#### INSTRUCTIONS FOR THE TASK:
Set down, exactly as written, every line from the one containing "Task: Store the" through the end of the listing.

-------

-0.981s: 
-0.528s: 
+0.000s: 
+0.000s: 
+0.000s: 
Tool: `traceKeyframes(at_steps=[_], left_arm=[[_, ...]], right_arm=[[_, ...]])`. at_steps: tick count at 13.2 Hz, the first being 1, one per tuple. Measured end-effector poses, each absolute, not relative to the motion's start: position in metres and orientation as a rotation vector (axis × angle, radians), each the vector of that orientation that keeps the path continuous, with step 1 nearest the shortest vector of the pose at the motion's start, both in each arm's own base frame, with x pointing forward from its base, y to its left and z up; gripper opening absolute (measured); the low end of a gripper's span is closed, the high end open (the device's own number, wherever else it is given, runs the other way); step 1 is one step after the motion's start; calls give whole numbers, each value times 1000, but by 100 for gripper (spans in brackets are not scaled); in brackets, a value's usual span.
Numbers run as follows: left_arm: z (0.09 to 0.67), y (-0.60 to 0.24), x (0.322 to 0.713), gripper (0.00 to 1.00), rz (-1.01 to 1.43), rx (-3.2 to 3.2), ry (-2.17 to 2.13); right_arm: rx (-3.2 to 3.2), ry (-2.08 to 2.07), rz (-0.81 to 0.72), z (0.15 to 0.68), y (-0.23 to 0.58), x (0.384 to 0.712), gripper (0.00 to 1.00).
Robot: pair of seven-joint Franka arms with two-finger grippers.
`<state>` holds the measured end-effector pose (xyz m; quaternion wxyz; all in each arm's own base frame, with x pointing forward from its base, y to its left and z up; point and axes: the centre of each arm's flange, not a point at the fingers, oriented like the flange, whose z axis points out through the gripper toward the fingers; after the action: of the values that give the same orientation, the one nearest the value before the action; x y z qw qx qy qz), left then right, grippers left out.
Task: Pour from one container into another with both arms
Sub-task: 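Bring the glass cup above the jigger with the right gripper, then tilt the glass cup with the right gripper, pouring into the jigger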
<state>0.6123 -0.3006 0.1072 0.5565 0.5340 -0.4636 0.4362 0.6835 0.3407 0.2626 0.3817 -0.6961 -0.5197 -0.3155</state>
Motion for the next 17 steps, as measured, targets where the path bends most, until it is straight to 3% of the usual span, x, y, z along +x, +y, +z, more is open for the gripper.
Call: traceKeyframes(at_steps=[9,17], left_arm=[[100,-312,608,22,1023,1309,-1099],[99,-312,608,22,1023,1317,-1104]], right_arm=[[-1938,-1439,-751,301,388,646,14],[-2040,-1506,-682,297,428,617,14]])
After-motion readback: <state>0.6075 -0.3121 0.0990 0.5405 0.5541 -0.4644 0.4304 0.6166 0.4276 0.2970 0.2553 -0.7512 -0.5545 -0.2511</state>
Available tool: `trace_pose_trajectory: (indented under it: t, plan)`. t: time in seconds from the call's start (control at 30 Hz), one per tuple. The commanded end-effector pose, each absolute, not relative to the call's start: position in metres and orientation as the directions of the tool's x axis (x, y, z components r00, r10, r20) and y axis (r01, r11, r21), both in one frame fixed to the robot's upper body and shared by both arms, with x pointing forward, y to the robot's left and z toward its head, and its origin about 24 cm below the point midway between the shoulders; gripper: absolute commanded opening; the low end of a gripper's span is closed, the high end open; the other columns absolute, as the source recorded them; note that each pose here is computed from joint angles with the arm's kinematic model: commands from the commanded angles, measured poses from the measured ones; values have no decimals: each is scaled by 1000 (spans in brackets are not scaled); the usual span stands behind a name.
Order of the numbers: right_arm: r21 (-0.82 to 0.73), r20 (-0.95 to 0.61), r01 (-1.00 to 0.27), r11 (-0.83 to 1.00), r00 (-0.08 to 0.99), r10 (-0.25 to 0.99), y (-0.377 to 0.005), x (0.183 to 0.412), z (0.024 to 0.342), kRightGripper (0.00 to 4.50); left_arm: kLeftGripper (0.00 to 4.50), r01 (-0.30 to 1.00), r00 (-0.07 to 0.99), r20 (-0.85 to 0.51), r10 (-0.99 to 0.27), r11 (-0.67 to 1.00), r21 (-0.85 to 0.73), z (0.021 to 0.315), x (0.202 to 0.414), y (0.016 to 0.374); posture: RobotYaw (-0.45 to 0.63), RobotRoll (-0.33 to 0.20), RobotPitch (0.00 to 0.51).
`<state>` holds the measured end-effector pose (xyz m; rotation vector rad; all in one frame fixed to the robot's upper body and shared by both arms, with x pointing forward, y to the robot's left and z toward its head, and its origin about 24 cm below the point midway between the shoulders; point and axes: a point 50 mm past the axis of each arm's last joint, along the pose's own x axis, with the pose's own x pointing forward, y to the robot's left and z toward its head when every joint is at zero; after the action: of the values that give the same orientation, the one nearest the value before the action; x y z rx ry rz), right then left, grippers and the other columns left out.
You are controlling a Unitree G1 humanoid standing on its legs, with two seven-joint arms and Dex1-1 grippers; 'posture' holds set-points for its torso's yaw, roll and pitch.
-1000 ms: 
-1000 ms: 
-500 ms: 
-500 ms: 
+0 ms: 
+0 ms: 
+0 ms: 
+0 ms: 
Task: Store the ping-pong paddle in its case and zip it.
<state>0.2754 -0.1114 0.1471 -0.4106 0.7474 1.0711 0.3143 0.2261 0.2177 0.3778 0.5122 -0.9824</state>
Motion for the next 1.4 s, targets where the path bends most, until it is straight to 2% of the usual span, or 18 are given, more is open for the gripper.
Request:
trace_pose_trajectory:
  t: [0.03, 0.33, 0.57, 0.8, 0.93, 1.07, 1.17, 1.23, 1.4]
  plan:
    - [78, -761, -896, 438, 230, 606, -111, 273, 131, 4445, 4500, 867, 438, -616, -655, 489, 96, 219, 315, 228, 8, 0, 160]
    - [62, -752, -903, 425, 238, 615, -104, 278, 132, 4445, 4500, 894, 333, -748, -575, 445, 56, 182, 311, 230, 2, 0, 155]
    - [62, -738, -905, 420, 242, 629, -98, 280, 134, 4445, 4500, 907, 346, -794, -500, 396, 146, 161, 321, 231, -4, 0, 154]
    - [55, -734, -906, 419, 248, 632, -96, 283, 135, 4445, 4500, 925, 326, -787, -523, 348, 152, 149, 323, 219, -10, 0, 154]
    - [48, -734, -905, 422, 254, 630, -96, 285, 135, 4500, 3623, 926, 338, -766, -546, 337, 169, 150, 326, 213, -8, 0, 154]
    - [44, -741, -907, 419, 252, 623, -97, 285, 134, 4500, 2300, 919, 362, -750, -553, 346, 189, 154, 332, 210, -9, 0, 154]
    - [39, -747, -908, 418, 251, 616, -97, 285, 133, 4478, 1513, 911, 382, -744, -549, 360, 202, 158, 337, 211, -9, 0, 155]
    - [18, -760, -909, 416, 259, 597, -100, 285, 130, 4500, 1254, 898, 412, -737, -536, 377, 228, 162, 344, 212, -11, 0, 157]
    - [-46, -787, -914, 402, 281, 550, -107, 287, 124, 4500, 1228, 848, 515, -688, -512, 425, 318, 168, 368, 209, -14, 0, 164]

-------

#### RESULT OF THE EXERCISE:
Task: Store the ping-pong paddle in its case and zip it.
<state>0.2754 -0.1114 0.1471 -0.4106 0.7474 1.0711 0.3143 0.2261 0.2177 0.3778 0.5122 -0.9824</state>
Motion for the next 1.4 s, targets where the path bends most, until it is straight to 2% of the usual span, or 18 are given, more is open for the gripper.
Request:
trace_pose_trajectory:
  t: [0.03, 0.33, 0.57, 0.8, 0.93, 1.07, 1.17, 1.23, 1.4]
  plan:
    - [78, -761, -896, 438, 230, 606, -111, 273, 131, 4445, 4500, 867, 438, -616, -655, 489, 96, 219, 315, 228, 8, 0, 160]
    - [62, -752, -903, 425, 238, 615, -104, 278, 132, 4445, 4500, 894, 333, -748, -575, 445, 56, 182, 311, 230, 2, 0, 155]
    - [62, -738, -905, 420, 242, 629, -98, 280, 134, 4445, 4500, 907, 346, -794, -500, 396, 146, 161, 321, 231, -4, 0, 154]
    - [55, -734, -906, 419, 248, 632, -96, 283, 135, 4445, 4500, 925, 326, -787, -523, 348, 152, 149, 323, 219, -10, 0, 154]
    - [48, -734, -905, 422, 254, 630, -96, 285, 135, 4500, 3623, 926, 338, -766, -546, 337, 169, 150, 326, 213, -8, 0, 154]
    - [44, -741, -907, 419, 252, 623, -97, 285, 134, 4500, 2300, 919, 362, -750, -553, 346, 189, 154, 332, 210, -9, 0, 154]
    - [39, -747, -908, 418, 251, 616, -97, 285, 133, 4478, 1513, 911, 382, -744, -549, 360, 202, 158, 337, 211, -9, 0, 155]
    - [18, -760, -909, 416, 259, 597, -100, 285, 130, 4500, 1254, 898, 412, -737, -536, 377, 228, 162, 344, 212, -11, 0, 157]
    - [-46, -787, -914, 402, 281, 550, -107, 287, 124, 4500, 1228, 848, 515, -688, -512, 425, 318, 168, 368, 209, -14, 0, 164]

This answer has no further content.